In der Schul-Pädagogik wird derzeit experimentiert, wie es Gruppen gelingt, mit Regeln ohne strafende Konsequenzen auszukommen und so den Kooperationswillen zu stärken. Die Kinder werden begleitet, ihr Verhalten zu bedauern, in dem sie erkennen, was es bei anderen gemacht hat.

 

[1] Zum Seelenlied vgl. Cohen, Alan (2002): Wisdom of the Heart: Inspiration for a Life Worth Living, Kapitel 2: Sing your Song.

[2] Diese Zeremonie der Vergebung wurde ähnlich auch von Marshall Rosenberg von einem zentralafrikanischen Stamm im Nordosten von Sambia berichtet, den (Ba)Bemba: Alle im Dorf bilden einen Kreis um den Betreffenden und fassen sich an die Schultern. Wer sich anfasst, gehört zur Gemeinschaft. Nur der, der sich gegen das soziale Miteinander vergangen hat, muss alleine in der Mitte stehen. Dort wird er an seine guten Eigenschaften erinnert. Im Stamm müssen alle an einem Strang ziehen, Nahrung beschaffen und sich verteidigen. Resozialisierung vermeidet, dass die Gruppe nicht bei jedem Verstoß eines Mitglieds kleiner wird. Der “Bösewicht” muss es ertragen, dass ihm seine guten Eigenschaften zugerufen werden. Und reihum wird er in allen Einzelheiten an die Geschichten erinnert, was er schon alles an Gutem im Leben beigetragen hat, an alle seine positiven Eigenschaften, seine Stärken und seine Güte. Sie erzählen es ihm aufrichtig und voller Liebe, ohne zu übertreiben und ohne böse Gedanken.

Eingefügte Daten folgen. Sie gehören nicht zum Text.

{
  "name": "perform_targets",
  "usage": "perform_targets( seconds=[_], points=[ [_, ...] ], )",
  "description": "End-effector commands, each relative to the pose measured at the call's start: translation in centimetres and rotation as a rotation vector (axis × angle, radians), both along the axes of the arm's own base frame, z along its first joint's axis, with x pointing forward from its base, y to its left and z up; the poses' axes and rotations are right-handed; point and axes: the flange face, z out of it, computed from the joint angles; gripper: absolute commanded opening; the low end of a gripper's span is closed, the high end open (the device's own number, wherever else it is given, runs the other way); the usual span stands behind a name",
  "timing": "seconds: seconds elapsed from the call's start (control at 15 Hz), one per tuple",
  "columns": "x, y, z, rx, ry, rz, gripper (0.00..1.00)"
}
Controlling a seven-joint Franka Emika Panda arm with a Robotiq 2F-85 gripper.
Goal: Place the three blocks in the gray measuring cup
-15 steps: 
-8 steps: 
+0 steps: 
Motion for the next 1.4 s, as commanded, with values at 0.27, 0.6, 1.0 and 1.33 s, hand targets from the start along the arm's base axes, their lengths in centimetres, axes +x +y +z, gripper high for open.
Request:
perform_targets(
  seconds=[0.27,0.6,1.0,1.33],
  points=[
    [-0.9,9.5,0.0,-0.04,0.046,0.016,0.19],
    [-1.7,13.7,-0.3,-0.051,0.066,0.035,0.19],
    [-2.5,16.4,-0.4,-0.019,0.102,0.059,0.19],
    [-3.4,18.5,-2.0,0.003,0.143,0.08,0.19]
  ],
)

Die Zeremonie geht solange, bis jeder im Dorf mitgeteilt hat, wie sehr er diese Person als Mitglied der Gemeinde schätzt und respektiert. Das kann mehrere Tage dauern. Nimmt er all das an, ist er wieder in die Gemeinschaft aufgenommen: Er gehört wieder dazu, und als erstes Zeichen reiht er sich in den Kreis ein und übt mit den anderen den Schulterschluss. Am Ende wird der Kreis geöffnet und miteinander gefeiert. Meist wirkt diese Form der Vergebung nachhaltiger und intensiver als jede Strafe.

[3] Interpretin: Dörte Badock, Text und Musik: Karl Adamek.